*Activity:*
Retype exactly the lines of the material below, from the one containing "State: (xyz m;" through the last, with both ends kept.

*Dataset section:*

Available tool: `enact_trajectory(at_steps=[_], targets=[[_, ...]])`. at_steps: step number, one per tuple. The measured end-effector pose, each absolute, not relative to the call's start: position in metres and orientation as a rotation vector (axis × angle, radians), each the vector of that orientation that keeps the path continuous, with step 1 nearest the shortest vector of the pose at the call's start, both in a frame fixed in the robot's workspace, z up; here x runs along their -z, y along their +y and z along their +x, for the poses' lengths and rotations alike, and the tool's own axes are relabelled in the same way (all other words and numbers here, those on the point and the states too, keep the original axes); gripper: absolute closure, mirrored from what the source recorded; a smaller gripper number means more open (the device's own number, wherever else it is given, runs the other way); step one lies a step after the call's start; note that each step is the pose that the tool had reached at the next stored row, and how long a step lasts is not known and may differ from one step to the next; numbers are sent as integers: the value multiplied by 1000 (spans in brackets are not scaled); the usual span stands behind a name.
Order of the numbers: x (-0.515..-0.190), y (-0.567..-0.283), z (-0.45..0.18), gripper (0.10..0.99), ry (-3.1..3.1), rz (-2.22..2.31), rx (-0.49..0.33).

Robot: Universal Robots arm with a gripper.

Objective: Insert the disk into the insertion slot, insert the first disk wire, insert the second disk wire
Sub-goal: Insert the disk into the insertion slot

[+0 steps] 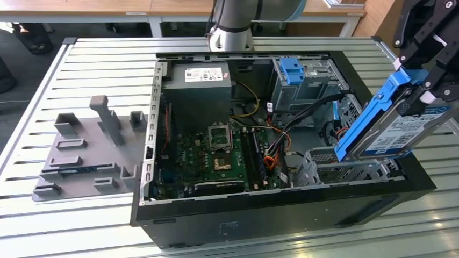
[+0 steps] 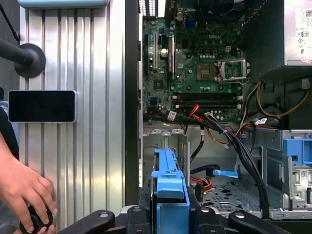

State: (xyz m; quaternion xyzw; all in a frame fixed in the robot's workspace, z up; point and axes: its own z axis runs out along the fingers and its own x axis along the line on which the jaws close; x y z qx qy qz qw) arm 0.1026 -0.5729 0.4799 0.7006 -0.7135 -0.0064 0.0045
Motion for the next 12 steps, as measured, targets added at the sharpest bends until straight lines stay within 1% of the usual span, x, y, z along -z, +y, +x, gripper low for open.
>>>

*Response area:*
State: (xyz m; quaternion xyzw; all in a frame fixed in the robot's workspace, z up; point and axes: its own z axis runs out along the fingers and its own x axis along the line on which the jaws close; x y z qx qy qz qw) arm 0.1026 -0.5729 0.4799 0.7006 -0.7135 -0.0064 0.0045
Motion for the next 12 steps, as measured, targets added at the sharpest bends until straight lines stay within 1% of the usual span, x, y, z along -z, +y, +x, gripper low for open.
>>>

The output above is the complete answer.